* [Prompt]
The whole listing is to be set down again without alteration.

* [Information provided]
┄┄┄┄┄┄┄┄┄┄
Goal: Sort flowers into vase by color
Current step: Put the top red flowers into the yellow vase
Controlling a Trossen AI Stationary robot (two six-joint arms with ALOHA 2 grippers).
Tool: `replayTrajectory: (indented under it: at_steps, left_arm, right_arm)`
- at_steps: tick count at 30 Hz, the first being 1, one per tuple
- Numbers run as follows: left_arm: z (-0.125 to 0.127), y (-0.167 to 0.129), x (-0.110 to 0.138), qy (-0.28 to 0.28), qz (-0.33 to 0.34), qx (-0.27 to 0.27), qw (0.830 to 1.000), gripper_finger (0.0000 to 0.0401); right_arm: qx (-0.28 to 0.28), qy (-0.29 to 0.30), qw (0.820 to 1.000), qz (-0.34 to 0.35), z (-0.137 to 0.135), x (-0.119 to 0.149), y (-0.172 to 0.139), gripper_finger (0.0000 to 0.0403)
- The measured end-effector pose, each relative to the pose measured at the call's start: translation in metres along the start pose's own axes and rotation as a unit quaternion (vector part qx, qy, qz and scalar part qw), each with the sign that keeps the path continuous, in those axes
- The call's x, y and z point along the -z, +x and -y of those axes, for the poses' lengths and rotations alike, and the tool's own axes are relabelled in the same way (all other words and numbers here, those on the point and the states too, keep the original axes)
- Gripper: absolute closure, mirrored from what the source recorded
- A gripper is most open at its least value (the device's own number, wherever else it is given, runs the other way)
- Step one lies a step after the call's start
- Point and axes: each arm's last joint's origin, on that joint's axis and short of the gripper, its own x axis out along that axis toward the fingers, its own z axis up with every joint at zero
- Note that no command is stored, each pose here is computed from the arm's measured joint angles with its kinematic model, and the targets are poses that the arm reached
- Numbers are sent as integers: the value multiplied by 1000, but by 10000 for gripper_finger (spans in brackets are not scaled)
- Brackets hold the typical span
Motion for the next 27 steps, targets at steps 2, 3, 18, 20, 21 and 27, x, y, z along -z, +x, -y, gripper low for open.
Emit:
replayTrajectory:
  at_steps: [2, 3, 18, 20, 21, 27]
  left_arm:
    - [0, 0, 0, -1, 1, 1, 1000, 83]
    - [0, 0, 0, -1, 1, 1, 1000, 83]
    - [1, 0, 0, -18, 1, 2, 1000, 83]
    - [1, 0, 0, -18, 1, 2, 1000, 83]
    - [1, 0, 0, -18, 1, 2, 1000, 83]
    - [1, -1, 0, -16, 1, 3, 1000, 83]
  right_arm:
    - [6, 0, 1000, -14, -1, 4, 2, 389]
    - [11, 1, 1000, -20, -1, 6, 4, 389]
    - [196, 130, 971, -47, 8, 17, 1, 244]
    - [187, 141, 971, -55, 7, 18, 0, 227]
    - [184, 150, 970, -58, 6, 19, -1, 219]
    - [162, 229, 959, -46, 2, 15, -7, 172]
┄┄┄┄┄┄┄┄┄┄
* [Solution]
Goal: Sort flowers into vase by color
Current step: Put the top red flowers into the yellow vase
Controlling a Trossen AI Stationary robot (two six-joint arms with ALOHA 2 grippers).
Tool: `replayTrajectory: (indented under it: at_steps, left_arm, right_arm)`
- at_steps: tick count at 30 Hz, the first being 1, one per tuple
- Numbers run as follows: left_arm: z (-0.125 to 0.127), y (-0.167 to 0.129), x (-0.110 to 0.138), qy (-0.28 to 0.28), qz (-0.33 to 0.34), qx (-0.27 to 0.27), qw (0.830 to 1.000), gripper_finger (0.0000 to 0.0401); right_arm: qx (-0.28 to 0.28), qy (-0.29 to 0.30), qw (0.820 to 1.000), qz (-0.34 to 0.35), z (-0.137 to 0.135), x (-0.119 to 0.149), y (-0.172 to 0.139), gripper_finger (0.0000 to 0.0403)
- The measured end-effector pose, each relative to the pose measured at the call's start: translation in metres along the start pose's own axes and rotation as a unit quaternion (vector part qx, qy, qz and scalar part qw), each with the sign that keeps the path continuous, in those axes
- The call's x, y and z point along the -z, +x and -y of those axes, for the poses' lengths and rotations alike, and the tool's own axes are relabelled in the same way (all other words and numbers here, those on the point and the states too, keep the original axes)
- Gripper: absolute closure, mirrored from what the source recorded
- A gripper is most open at its least value (the device's own number, wherever else it is given, runs the other way)
- Step one lies a step after the call's start
- Point and axes: each arm's last joint's origin, on that joint's axis and short of the gripper, its own x axis out along that axis toward the fingers, its own z axis up with every joint at zero
- Note that no command is stored, each pose here is computed from the arm's measured joint angles with its kinematic model, and the targets are poses that the arm reached
- Numbers are sent as integers: the value multiplied by 1000, but by 10000 for gripper_finger (spans in brackets are not scaled)
- Brackets hold the typical span
Motion for the next 27 steps, targets at steps 2, 3, 18, 20, 21 and 27, x, y, z along -z, +x, -y, gripper low for open.
Emit:
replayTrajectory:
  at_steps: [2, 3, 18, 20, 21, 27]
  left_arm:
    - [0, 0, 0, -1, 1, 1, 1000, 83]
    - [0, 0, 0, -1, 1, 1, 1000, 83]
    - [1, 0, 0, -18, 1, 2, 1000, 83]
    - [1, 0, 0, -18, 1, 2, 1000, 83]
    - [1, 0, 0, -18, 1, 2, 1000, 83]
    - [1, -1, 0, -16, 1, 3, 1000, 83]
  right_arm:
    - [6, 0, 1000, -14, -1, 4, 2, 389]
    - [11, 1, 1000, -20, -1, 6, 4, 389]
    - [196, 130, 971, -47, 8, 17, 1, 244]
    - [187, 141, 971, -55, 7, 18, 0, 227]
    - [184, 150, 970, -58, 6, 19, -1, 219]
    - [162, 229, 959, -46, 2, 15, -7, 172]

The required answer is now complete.